The paper focuses on the articulation of two areas of theory: that of development of the self through fragmentation and differentiation and that of narcissism in early psychological development, and its pathology later in life. Jungian ideas concerning the self and individuation (including those developed by Fordham) are linked with psychoanalytic ideas, notably Kohut's, and related to the concepts of narcissism and ego-development. In this the focus is on a revaluation of the negative overtones of ‘fragmentation’ and ‘narcissism’ and an indication of their place in the process of individuation. It is pointed out that a varying emphasis in the analyst on what are called the biological and ethological aspects of these theories will have important implications for the treatment of patients. The theoretical position is illustrated by a lengthy clinical example involving a case of early injury to the self which suggests the pathology of narcissistic character disorder.
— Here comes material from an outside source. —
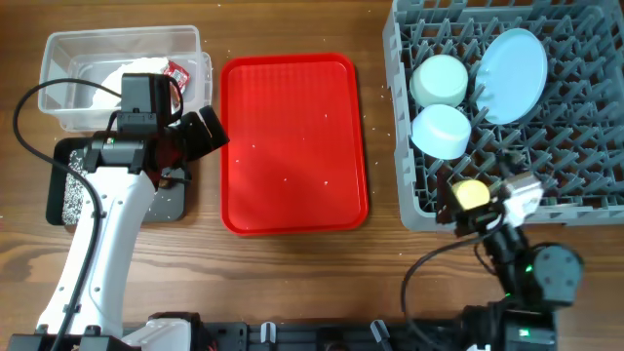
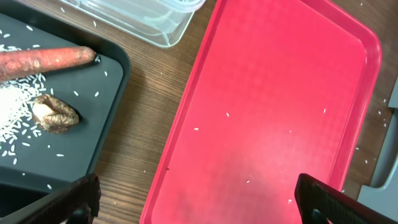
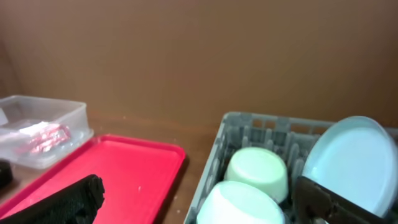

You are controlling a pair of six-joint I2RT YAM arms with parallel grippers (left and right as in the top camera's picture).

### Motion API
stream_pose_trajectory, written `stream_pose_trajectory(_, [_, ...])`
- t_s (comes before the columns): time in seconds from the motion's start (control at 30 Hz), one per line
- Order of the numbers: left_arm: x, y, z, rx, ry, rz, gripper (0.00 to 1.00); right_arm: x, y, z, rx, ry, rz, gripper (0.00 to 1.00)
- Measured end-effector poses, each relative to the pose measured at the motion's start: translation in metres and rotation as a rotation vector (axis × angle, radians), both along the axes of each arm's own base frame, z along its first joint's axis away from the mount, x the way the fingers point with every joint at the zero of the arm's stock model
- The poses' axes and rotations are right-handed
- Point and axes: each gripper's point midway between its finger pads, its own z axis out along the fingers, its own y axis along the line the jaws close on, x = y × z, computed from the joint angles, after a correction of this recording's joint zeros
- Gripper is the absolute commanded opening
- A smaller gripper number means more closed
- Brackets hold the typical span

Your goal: Sort waste into correct bins and load items into the dishwasher rack

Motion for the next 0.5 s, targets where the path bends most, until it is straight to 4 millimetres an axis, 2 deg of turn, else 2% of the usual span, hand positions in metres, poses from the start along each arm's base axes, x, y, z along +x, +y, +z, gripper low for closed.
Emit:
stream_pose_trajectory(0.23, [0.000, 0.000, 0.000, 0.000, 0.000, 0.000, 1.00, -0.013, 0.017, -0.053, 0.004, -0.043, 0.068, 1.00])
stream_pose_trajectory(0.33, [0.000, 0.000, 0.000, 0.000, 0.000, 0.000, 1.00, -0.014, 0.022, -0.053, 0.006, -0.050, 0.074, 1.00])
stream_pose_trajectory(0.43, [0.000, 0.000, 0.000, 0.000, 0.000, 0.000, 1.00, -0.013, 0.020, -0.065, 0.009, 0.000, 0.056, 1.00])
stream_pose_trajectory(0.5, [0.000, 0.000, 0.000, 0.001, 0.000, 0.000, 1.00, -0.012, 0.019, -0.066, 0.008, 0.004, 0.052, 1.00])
But the case also illustrates the contribution to development of fragmentation and narcissism, which are revalued here as the ‘part-for-the-whole’ and as one of the ‘motors’ of individuation. Working within a perspective that prioritizes the importance of the drive towards relationship, it is recommended that the analyst learns to respect and value phenomenologically the contribution of fragmentation and narcissism to normal development, if true healing is to occur.